**THE TASK**
Search the entries for the word "picture" and copy each line that has it.

Saved data entries:

------------

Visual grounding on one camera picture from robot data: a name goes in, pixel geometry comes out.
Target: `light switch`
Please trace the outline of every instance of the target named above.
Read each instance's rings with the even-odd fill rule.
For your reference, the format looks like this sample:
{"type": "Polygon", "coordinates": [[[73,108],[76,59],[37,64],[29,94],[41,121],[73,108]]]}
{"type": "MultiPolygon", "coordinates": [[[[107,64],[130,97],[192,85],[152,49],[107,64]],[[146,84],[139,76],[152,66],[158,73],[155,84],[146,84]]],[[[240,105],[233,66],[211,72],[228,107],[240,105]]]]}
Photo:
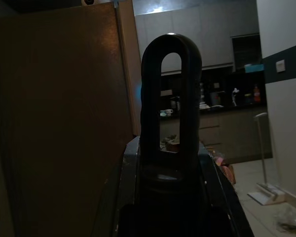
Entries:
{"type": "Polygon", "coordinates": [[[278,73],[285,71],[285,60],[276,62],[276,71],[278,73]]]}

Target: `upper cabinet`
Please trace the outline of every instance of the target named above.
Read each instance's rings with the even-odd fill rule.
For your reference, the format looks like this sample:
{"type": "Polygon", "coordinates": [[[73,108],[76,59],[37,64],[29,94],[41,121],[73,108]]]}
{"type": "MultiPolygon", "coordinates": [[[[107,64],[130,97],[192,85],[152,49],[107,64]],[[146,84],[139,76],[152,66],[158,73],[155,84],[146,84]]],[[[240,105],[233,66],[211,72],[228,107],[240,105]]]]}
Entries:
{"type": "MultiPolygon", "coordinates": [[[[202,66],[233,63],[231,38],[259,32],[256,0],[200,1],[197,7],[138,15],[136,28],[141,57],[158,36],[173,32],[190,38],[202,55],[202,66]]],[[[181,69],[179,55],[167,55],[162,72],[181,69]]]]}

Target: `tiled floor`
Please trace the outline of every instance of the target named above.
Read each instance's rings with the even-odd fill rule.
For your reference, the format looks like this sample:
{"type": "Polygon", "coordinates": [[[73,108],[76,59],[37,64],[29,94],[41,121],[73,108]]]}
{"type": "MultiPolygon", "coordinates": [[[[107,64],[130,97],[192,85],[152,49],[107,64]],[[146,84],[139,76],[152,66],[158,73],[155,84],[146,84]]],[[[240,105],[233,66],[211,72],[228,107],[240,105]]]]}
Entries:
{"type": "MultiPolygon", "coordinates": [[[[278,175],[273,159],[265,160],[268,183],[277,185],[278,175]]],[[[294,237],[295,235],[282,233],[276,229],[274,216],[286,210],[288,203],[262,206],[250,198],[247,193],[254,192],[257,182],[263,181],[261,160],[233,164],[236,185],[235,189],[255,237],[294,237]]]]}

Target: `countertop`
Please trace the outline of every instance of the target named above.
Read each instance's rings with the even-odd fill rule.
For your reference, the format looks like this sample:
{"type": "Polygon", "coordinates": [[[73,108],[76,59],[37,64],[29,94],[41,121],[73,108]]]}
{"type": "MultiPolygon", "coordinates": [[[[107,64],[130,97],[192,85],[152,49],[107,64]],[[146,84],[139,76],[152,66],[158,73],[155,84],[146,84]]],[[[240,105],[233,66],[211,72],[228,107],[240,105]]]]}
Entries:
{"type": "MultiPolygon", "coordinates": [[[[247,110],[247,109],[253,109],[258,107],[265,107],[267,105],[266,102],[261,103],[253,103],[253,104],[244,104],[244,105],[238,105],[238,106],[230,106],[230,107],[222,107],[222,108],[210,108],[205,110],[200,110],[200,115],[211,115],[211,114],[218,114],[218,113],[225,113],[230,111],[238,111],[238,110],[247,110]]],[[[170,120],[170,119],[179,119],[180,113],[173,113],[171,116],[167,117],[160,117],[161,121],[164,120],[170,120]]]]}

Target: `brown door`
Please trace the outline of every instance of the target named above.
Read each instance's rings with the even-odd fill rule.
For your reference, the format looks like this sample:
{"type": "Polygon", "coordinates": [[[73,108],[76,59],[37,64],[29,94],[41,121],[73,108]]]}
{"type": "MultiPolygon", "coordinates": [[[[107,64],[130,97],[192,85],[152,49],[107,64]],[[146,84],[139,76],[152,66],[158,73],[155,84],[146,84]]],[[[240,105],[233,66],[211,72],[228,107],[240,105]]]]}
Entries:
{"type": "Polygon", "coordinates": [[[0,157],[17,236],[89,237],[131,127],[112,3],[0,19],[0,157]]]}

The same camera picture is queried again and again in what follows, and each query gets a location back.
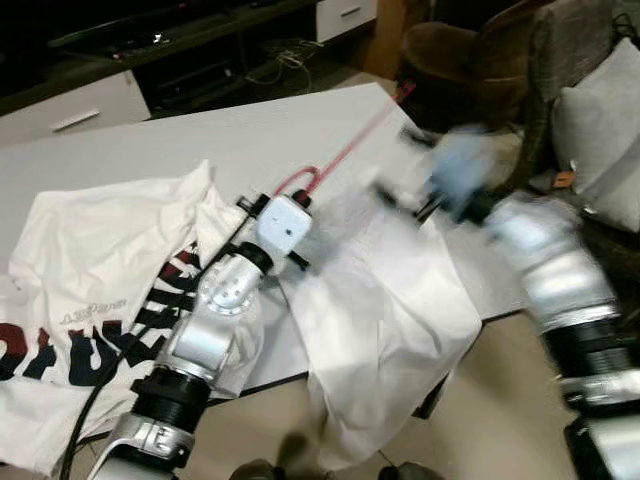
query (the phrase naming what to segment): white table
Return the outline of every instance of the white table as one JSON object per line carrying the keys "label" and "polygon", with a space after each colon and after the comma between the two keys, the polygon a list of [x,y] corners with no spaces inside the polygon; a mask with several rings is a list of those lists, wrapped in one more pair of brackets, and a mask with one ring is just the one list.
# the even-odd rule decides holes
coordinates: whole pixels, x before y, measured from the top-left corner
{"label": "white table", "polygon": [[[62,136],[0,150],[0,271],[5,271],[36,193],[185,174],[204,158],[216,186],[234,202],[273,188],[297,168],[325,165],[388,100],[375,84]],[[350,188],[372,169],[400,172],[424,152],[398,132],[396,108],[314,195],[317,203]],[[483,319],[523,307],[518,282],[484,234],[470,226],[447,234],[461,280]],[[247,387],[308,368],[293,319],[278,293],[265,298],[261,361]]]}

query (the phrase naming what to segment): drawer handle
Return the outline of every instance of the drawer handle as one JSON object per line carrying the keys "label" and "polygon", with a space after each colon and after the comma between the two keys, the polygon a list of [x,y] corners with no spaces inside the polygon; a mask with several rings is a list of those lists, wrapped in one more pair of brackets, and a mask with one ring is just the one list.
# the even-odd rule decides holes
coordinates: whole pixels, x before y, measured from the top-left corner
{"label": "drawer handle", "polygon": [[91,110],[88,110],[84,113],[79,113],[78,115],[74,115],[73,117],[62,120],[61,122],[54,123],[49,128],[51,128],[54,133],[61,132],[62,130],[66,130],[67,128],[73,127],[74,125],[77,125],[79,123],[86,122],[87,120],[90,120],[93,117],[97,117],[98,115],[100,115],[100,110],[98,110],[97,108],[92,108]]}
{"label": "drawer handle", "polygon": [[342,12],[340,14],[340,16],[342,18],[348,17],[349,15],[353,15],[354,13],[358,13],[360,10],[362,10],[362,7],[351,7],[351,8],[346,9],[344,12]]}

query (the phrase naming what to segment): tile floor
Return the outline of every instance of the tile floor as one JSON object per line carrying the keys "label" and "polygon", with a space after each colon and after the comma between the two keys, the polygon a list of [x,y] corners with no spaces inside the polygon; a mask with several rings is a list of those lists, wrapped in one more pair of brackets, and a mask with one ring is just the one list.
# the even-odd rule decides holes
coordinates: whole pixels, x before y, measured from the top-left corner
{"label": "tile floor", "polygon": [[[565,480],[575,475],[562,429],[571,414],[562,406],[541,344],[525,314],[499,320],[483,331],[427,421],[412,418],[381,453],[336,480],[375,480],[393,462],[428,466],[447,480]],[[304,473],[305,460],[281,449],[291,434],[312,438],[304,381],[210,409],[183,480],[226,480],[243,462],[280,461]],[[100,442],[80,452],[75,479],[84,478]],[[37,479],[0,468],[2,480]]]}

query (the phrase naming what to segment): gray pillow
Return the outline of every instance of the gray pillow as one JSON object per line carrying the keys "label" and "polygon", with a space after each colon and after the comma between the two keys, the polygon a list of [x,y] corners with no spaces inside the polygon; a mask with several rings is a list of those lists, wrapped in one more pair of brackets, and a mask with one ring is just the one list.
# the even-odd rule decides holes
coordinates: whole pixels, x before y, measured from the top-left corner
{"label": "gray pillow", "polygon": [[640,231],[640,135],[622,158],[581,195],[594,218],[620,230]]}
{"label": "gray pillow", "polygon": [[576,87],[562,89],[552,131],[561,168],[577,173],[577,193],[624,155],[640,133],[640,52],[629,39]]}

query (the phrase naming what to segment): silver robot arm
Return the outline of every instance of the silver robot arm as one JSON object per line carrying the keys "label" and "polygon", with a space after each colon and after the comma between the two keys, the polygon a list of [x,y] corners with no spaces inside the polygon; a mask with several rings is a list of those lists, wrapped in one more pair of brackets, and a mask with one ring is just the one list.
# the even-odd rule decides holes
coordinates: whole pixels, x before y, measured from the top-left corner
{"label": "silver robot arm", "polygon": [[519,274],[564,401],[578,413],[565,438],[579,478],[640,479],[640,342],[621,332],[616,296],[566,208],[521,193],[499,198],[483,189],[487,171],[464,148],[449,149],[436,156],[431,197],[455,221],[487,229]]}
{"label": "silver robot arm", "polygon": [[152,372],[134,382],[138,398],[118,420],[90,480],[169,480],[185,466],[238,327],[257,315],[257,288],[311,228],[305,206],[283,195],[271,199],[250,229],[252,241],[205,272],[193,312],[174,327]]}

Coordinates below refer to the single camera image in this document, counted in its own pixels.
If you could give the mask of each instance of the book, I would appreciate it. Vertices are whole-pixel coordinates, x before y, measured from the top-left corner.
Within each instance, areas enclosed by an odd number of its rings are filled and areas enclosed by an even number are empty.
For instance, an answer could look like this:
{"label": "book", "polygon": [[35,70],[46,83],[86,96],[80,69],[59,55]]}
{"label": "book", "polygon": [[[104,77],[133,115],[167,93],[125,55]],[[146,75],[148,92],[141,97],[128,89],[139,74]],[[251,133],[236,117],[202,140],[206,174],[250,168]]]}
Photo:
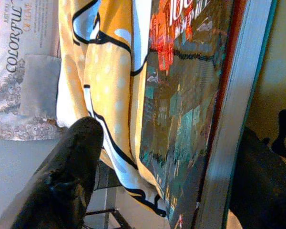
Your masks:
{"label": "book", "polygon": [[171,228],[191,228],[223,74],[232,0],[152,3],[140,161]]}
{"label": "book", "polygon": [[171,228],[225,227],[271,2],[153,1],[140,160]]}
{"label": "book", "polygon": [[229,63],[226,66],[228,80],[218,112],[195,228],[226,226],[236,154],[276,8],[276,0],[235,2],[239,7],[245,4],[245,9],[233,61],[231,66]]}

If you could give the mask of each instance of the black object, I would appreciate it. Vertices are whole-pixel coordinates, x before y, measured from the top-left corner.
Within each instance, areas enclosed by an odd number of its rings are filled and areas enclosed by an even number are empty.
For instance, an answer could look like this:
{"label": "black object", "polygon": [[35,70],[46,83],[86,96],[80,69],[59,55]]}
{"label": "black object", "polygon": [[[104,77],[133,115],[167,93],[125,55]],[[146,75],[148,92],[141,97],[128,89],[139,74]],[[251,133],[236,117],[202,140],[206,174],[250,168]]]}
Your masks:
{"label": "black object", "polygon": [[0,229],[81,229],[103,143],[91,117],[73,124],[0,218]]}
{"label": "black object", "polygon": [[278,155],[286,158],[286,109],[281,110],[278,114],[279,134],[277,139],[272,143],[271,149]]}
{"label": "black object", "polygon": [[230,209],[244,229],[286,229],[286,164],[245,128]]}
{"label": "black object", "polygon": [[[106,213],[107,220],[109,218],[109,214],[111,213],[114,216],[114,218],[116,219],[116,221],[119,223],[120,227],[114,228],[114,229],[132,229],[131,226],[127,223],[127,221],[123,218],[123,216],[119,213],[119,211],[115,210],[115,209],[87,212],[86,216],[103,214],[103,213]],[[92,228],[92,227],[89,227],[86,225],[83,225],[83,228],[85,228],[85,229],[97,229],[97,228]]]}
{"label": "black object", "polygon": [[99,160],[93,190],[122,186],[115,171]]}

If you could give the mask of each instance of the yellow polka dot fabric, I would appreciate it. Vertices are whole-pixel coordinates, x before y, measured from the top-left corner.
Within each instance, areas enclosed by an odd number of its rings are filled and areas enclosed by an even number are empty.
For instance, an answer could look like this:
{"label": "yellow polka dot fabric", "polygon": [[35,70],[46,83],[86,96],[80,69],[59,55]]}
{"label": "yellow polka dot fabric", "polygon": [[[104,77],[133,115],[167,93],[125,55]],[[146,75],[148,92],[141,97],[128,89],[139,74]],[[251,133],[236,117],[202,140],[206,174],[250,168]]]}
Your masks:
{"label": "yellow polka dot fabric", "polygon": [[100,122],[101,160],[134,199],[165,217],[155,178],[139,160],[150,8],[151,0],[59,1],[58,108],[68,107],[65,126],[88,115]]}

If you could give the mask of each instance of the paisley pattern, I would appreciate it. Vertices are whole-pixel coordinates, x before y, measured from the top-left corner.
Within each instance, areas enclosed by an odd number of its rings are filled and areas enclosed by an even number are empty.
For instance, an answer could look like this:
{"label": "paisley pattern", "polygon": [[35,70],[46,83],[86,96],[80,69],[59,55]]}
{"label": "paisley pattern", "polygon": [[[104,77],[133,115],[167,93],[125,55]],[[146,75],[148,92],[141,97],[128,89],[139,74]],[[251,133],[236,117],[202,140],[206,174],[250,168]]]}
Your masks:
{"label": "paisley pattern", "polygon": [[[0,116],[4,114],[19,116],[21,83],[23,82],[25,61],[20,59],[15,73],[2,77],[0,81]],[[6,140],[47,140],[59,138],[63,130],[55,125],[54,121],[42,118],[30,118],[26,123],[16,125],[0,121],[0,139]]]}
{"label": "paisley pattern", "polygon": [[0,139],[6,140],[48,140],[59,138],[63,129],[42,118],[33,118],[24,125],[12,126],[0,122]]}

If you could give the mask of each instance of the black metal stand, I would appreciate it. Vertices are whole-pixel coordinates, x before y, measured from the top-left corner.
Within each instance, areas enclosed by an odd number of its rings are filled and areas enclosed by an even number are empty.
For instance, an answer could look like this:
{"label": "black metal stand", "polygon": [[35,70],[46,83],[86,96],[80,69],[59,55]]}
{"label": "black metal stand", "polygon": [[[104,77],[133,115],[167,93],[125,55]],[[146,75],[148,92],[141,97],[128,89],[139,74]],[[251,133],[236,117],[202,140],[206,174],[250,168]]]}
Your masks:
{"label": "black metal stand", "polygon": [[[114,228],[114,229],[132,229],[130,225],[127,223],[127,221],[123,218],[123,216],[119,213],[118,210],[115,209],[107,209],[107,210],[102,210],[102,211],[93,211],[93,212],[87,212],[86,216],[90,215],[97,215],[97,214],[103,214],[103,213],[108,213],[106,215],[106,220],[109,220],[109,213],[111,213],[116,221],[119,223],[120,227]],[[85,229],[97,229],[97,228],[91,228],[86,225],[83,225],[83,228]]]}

------------

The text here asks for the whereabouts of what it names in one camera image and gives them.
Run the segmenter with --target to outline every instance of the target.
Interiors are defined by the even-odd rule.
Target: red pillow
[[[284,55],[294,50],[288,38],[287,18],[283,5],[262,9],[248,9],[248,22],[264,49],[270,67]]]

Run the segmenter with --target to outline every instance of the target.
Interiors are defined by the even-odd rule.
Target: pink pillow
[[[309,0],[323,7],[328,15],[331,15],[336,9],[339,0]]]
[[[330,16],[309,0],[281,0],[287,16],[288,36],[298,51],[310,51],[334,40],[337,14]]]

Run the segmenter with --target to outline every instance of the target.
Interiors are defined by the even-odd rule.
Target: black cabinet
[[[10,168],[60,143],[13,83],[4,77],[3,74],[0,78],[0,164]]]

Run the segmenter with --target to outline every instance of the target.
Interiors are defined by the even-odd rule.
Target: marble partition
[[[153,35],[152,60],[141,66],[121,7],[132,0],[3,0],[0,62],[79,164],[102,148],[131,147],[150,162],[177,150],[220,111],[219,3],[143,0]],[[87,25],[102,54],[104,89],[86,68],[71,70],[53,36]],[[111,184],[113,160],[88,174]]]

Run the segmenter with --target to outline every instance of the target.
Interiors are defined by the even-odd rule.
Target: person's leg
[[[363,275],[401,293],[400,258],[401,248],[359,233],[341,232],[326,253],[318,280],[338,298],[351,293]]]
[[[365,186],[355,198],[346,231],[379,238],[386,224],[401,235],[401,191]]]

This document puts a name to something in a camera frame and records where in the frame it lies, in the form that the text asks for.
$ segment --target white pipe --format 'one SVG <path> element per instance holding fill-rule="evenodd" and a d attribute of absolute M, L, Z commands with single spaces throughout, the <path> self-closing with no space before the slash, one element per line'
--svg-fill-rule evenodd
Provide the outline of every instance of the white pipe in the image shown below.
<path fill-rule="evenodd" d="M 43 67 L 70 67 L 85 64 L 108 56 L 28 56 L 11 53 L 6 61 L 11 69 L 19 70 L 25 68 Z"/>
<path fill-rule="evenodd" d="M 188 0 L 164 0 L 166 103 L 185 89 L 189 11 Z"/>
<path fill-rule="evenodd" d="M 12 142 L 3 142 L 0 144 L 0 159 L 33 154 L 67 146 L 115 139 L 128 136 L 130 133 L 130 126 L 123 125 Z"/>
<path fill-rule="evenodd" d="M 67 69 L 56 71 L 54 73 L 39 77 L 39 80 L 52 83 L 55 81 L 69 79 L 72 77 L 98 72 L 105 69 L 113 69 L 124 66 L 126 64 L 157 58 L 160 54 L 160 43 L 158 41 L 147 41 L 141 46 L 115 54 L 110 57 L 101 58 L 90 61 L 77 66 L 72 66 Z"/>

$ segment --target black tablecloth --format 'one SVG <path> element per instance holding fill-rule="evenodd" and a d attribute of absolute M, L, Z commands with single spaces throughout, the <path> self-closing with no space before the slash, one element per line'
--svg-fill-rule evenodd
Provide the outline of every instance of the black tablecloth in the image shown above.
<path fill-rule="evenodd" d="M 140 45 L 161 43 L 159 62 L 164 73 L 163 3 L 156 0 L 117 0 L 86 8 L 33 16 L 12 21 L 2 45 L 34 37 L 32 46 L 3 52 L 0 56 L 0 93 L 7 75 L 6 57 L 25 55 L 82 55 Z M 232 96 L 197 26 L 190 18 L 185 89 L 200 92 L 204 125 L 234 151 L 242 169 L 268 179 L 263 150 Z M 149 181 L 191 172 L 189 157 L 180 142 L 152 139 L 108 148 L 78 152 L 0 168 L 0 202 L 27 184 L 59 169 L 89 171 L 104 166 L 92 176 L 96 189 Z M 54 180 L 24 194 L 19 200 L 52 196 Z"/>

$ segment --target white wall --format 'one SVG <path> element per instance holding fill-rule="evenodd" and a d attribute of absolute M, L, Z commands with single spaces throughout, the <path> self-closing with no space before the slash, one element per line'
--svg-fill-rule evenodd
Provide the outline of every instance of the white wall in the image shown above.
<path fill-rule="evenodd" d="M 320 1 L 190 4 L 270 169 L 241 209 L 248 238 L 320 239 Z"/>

------------

**TASK RESULT**
Visual grounding on one camera picture from robot data: a name goes in, pixel geometry comes out.
The same camera picture is queried again and again in what follows, and each query gets a location back.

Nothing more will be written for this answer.